Task brief:
Quote these lines exactly: the one that holds "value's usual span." and every line after it to the end of the material below. Skip pictures.

Data excerpt:
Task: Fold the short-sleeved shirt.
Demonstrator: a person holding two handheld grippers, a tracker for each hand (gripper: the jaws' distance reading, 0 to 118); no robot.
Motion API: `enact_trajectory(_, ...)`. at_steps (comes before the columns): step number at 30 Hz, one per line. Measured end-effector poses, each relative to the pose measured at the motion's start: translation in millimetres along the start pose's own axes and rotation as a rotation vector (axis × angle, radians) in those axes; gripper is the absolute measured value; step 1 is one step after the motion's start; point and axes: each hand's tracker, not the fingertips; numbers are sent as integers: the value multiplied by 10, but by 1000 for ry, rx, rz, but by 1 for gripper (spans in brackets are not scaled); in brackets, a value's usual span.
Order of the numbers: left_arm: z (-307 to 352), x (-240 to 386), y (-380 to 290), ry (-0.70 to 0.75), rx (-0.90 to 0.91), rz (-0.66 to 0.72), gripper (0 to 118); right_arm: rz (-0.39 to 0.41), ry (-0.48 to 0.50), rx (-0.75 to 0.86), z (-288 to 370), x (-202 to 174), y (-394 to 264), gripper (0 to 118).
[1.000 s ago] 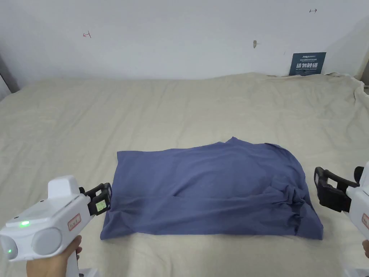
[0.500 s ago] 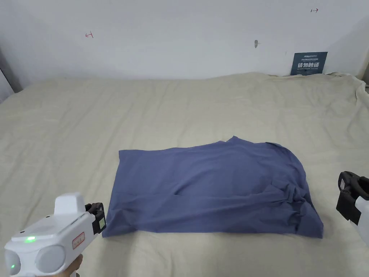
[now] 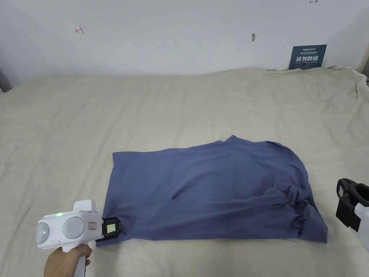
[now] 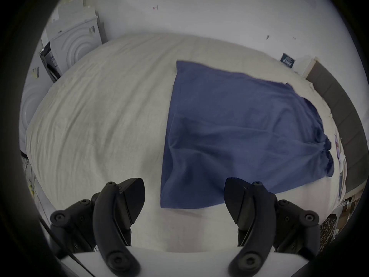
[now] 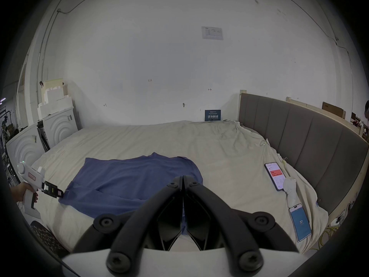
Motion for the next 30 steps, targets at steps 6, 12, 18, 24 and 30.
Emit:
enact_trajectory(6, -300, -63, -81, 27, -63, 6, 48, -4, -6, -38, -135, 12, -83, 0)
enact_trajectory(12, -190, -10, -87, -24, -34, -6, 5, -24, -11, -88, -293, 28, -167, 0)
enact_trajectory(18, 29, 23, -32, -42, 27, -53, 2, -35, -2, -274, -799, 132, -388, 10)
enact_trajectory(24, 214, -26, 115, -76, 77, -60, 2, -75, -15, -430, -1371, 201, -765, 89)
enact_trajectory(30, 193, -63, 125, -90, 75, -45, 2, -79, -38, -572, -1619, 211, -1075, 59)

Response:
Motion API: `enact_trajectory(_, ...)`. at_steps (comes before the columns): step number at 30 Hz, one per line. Measured end-effector poses, each relative to the pose measured at the motion's start: translation in millimetres along the start pose's own axes and rotation as a rotation vector (axis × angle, radians) in those axes; gripper is the absolute measured value; step 1 is one step after the motion's start; point and axes: each hand's tracker, not the fingertips; numbers are sent as integers: the value multiplied by 10, but by 1000 for ry, rx, rz, but by 1 for gripper (spans in brackets are not scaled); in brackets, a value's usual span.
Order of the numbers: left_arm: z (-307 to 352), x (-240 to 386), y (-380 to 290), ry (-0.70 to 0.75), rx (-0.90 to 0.91), rz (-0.66 to 0.72), gripper (0 to 118); right_arm: rz (-0.39 to 0.41), ry (-0.48 to 0.50), rx (-0.75 to 0.86), z (-288 to 370), x (-202 to 174), y (-394 to 264), gripper (0 to 118).
[1.000 s ago] 
[0.500 s ago] 
[now] 
[now] 
[now] 
Motion for the next 30 steps, targets at steps 6, 12, 18, 24 and 30.
Emit:
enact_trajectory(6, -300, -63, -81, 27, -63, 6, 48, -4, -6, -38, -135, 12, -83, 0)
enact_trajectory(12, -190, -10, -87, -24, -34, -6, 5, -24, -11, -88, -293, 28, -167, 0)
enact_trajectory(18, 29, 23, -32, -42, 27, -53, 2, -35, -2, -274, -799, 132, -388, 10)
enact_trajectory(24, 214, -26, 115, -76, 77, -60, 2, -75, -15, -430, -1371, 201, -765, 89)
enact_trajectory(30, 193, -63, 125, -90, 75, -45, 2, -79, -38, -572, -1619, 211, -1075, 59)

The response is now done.